At least five factors [1] contribute to intelligence: (1) genome (or the developmental program), (2) the sensors, (3) the effectors, (4) the computational resources, and (5) the environment (body, teachers, and other physical facts) that each individual lives through. All these 5 factors are important to the development of agent. The goal of this work mainly corresponds to (3) the effectors and (5) the environment that facilitates the development of agent’s simple-to-complex skills. In particular, we study how the information in the effectors facilitates the development of the agent’s behaviors under the environment. By doing so, we do not mean that other factors are totally irrelevant.

There are two types of skills [2], declarative skills (e.g., verbal) that can be expressed using a certain language, and non-declarative skills (e.g., bike riding) since such skills are typically not demonstrated using a language. For classification tasks, the actions often correspond to declarative skills. For robotic navigation tasks, the actions often correspond to non-declarative skills. Although we used the term “action” in this paper, the term “action” is for both declarative and non-declarative skills, not just an action that an arm carries out.
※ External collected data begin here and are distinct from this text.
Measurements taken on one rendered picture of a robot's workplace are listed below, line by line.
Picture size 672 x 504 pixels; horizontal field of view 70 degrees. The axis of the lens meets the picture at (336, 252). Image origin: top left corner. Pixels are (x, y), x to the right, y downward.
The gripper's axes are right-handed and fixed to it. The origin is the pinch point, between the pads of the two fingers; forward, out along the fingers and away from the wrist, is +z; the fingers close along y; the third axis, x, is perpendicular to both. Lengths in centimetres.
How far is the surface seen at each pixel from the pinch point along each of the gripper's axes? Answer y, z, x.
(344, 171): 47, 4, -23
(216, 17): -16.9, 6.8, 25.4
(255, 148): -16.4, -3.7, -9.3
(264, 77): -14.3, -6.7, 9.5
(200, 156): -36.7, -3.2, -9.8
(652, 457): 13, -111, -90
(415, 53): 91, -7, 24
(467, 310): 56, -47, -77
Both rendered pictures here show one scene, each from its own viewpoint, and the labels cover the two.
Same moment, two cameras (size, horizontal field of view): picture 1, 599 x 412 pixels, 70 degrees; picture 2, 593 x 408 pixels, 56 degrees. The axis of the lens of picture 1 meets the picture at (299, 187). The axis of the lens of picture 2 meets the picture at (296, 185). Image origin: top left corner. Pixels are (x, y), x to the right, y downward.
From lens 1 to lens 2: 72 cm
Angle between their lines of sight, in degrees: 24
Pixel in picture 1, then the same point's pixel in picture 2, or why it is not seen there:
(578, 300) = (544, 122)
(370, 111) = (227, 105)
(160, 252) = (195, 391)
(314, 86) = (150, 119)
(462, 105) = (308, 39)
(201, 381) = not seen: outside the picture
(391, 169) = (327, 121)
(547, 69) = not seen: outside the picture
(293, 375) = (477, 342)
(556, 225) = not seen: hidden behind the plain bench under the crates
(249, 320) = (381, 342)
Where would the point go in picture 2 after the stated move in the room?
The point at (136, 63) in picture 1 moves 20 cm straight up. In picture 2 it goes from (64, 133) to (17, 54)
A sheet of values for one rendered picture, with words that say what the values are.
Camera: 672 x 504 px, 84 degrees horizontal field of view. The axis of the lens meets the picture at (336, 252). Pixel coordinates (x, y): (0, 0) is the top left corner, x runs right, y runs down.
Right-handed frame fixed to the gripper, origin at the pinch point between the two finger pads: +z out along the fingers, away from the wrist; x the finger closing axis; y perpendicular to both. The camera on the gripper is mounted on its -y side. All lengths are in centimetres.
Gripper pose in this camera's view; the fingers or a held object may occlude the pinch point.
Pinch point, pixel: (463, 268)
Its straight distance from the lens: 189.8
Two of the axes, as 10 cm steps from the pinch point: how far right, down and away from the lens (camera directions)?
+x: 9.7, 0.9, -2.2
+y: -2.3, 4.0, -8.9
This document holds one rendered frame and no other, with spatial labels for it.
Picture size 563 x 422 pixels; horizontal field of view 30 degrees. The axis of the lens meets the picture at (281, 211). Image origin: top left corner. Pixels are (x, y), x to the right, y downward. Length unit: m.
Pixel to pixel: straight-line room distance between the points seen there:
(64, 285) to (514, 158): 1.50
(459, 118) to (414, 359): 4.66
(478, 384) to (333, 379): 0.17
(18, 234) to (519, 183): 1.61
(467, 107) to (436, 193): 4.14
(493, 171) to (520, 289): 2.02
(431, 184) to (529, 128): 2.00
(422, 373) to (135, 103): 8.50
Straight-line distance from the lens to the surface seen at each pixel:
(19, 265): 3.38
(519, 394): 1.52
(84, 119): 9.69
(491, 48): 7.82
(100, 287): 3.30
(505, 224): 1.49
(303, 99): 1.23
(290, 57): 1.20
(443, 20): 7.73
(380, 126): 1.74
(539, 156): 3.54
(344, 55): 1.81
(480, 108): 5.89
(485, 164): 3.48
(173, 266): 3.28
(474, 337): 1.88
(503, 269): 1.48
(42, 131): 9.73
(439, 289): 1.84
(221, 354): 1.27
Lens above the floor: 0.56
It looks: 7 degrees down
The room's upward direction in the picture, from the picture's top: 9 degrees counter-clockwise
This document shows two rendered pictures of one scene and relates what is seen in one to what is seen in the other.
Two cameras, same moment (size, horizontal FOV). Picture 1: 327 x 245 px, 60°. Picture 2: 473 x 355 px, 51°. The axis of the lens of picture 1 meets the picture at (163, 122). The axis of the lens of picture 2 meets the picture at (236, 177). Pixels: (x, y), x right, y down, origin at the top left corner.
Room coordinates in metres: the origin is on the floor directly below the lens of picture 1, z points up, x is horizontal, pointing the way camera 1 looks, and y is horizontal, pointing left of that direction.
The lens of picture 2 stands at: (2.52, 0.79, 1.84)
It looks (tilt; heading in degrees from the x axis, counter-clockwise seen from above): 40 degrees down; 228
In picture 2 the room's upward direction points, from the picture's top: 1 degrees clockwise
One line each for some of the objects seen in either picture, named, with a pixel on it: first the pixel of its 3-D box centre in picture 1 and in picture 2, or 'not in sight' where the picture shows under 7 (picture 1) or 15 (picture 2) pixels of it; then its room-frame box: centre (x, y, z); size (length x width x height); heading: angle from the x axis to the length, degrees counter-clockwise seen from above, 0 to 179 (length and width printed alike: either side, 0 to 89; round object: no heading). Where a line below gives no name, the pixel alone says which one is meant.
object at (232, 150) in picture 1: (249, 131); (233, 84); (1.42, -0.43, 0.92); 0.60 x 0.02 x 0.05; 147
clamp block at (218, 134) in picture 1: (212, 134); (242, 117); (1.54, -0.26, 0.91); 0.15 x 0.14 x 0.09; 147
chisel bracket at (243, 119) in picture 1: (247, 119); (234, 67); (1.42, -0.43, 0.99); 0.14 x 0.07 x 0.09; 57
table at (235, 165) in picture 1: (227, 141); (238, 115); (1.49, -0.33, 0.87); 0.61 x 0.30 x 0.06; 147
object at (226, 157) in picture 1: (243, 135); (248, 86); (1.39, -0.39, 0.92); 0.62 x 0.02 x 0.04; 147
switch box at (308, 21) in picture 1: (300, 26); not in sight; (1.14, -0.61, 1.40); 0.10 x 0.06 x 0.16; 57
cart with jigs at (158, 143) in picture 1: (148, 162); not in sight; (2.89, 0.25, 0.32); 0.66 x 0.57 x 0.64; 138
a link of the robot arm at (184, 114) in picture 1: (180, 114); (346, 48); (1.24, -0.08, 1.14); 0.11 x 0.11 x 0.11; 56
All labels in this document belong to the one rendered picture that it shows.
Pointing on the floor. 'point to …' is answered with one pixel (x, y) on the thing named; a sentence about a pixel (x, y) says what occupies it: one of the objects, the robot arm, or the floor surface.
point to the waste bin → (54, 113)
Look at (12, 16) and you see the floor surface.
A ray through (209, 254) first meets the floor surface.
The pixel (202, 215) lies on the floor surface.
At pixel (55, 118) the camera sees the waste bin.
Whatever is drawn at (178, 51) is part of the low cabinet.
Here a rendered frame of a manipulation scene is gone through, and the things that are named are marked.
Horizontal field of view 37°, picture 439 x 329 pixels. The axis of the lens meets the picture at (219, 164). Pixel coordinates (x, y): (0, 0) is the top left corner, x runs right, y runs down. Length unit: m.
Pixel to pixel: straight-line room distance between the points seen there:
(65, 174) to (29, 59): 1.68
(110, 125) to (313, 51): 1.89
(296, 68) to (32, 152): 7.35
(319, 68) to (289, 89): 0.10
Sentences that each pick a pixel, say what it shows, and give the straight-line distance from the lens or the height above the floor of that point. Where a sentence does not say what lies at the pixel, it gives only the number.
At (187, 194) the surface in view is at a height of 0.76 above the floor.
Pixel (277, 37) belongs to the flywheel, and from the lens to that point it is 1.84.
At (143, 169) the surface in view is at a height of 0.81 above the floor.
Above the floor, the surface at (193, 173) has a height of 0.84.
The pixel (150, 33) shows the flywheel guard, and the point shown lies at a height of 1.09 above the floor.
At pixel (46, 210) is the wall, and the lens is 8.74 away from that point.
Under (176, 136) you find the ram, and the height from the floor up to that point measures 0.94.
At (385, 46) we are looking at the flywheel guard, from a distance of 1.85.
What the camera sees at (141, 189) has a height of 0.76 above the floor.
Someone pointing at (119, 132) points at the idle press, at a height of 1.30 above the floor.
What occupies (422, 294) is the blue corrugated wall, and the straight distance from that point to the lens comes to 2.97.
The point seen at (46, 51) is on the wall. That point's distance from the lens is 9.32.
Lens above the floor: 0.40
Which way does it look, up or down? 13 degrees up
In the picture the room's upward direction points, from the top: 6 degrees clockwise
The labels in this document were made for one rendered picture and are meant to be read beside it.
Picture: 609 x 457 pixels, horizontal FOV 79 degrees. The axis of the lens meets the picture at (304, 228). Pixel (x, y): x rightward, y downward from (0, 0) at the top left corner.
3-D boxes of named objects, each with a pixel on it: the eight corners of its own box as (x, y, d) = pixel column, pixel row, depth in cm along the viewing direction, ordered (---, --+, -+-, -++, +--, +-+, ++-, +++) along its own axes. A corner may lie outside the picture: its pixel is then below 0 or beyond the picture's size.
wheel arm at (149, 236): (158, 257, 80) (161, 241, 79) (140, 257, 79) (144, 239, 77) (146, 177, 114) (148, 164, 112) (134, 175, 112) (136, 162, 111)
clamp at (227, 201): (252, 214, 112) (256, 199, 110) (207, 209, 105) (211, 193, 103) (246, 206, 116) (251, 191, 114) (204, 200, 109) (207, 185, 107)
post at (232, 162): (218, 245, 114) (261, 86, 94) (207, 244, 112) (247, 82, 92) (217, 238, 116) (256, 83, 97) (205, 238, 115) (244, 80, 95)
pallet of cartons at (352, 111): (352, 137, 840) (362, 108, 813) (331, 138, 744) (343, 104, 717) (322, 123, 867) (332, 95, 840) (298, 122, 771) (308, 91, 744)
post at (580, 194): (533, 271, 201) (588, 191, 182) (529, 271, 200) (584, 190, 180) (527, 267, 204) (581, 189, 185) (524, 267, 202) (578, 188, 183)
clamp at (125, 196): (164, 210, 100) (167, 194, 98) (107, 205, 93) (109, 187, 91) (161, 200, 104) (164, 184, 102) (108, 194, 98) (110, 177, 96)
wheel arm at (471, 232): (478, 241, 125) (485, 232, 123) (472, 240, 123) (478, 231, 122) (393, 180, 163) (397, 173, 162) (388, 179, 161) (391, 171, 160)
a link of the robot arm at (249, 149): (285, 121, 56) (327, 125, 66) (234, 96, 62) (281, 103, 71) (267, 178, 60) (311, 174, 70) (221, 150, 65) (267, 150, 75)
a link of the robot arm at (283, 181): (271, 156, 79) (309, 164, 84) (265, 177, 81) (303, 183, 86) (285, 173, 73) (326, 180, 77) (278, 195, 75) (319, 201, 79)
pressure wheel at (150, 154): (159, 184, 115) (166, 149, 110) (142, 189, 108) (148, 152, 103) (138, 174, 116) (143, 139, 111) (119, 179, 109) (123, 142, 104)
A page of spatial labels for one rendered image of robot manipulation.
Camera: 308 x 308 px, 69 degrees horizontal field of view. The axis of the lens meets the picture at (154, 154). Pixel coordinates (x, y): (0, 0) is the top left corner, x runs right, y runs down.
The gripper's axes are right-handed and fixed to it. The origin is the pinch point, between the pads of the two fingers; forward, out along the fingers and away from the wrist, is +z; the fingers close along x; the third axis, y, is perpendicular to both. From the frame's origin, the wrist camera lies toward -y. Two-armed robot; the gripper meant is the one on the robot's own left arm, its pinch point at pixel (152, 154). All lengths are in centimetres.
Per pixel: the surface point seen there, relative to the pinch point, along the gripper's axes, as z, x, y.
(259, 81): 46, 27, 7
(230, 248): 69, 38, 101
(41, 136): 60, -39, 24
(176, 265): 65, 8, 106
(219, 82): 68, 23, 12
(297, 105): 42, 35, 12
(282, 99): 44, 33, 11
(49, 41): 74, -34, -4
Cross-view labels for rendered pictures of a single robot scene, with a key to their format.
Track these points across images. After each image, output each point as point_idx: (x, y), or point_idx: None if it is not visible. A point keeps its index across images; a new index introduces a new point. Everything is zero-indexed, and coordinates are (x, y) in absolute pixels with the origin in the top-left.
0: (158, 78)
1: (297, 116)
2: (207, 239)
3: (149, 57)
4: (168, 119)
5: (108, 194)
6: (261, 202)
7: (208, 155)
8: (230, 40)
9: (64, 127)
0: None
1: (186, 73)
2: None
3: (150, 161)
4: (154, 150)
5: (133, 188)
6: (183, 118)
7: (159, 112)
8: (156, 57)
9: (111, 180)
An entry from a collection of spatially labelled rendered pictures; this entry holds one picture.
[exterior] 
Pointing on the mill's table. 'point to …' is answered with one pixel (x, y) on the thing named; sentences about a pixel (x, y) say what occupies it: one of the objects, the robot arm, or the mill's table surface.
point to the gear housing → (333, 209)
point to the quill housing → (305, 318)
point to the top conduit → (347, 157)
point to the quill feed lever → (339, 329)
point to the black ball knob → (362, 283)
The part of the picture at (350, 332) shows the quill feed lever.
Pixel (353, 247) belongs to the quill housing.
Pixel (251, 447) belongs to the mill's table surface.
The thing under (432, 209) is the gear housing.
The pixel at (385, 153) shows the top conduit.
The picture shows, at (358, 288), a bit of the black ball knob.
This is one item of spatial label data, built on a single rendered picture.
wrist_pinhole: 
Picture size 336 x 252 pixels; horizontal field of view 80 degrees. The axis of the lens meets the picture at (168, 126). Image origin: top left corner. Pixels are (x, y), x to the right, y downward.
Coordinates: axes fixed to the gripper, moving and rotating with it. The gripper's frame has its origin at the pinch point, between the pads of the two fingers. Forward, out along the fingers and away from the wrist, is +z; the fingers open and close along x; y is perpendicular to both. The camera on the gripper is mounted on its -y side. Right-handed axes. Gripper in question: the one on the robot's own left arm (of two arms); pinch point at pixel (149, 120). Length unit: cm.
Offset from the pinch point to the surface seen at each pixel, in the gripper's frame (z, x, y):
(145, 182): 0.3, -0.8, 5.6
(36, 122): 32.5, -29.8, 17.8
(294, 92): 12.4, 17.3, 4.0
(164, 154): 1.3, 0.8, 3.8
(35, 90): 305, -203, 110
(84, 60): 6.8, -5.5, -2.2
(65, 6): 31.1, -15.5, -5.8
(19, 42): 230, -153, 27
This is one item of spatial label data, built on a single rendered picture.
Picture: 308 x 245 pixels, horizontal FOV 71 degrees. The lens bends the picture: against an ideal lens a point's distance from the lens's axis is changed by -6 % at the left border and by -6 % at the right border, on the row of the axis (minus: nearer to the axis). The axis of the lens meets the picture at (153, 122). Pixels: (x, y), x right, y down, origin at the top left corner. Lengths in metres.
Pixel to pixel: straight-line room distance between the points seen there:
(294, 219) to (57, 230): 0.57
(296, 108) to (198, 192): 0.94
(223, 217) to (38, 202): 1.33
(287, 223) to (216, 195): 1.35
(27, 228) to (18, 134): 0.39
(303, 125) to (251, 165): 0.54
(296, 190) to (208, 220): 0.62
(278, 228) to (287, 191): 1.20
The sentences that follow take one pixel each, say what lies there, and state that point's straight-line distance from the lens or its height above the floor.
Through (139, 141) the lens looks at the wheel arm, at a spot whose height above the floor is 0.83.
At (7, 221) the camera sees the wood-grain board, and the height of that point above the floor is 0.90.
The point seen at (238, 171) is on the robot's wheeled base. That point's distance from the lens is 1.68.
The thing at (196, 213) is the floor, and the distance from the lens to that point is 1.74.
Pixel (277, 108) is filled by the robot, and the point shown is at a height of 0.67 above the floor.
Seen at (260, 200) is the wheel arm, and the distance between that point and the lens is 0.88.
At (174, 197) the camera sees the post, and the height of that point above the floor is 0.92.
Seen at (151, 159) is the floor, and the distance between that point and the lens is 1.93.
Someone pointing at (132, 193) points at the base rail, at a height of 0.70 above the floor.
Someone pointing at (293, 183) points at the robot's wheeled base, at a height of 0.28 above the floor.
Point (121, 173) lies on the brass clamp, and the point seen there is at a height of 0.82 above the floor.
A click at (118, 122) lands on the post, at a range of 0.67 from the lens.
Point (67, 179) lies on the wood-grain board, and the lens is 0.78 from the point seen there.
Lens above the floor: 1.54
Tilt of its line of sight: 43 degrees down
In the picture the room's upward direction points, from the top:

Symbolic labels are commonly used in speech recognition. They have been handcrafted by human programmers, as labels for phonemes, words, and sentences.

Compared to symbolic labels, actions are information-dense in time and provide much information for temporal processing tasks.

Much effort has been spent to overcome temporal processing problems in recent years. Many existing methods are task-specific because they involve handcrafted symbols. These methods cannot learn new concepts after symbol design for the symbols need to be fully handcrafted in advance. Instead of symbols, DN uses a framework of autonomous development that with patterns as representations. Such representations automatically emerge from experience, and can be learned incrementally.

Time warping means that two sequences are treated equally if they are similar but the duration of some segments in a sequence is different. Time warping is a common objective for temporal processing which needs to be treated carefully.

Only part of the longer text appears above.